### WHAT TO WORK ON
Restate the records that follow word for word. Omit the images.

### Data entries
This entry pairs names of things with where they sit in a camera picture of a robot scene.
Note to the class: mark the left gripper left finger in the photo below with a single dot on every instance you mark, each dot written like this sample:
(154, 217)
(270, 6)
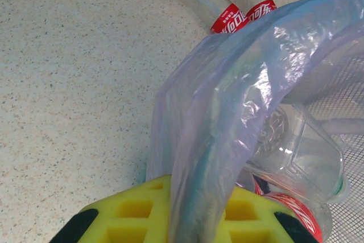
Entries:
(128, 226)

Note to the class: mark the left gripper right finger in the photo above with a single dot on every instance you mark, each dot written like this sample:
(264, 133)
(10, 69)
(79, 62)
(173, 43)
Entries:
(264, 226)

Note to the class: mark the clear unlabelled plastic bottle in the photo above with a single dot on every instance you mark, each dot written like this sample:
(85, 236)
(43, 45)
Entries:
(307, 152)

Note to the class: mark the purple translucent bin bag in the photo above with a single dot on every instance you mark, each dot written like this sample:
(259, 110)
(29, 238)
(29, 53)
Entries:
(213, 98)

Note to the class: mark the grey mesh waste bin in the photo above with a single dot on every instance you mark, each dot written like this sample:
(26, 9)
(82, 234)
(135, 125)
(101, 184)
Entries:
(349, 98)

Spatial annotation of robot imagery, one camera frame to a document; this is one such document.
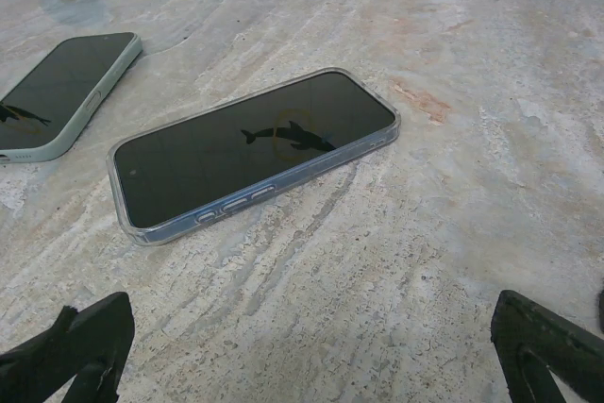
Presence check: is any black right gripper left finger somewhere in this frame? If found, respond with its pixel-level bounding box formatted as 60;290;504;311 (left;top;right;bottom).
0;291;136;403

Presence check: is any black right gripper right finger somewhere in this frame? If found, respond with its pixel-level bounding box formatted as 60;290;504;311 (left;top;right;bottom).
490;289;604;403

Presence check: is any phone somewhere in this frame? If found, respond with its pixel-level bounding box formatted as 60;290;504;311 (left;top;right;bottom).
107;66;402;247

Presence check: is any pale mint phone case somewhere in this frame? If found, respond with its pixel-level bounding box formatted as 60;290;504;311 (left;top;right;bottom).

### RESPONSE AREA
This entry pairs names of things with where they sit in a camera picture of a robot scene.
Note to the class: mark the left gripper left finger in the photo below with a single dot on every instance you mark, each dot written like this sample:
(154, 217)
(270, 6)
Entries:
(128, 226)

Note to the class: mark the left gripper right finger in the photo above with a single dot on every instance you mark, each dot written like this sample:
(264, 133)
(10, 69)
(79, 62)
(173, 43)
Entries:
(264, 226)

Note to the class: mark the clear unlabelled plastic bottle in the photo above with a single dot on every instance you mark, each dot written like this sample:
(85, 236)
(43, 45)
Entries:
(307, 152)

Note to the class: mark the purple translucent bin bag in the photo above with a single dot on every instance you mark, each dot written like this sample:
(259, 110)
(29, 238)
(29, 53)
Entries:
(213, 98)

Note to the class: mark the grey mesh waste bin in the photo above with a single dot on every instance you mark, each dot written like this sample:
(26, 9)
(82, 234)
(135, 125)
(101, 184)
Entries:
(349, 98)

Spatial annotation of robot imagery, one camera frame to a document; this is one such document.
Presence check: is any black right gripper left finger somewhere in this frame? If found, respond with its pixel-level bounding box formatted as 60;290;504;311 (left;top;right;bottom).
0;291;136;403

Presence check: is any black right gripper right finger somewhere in this frame? If found, respond with its pixel-level bounding box formatted as 60;290;504;311 (left;top;right;bottom).
490;289;604;403

Presence check: is any phone somewhere in this frame? If found, respond with its pixel-level bounding box formatted as 60;290;504;311 (left;top;right;bottom).
107;66;402;247

Presence check: is any pale mint phone case somewhere in this frame? If found, respond with its pixel-level bounding box formatted as 60;290;504;311 (left;top;right;bottom).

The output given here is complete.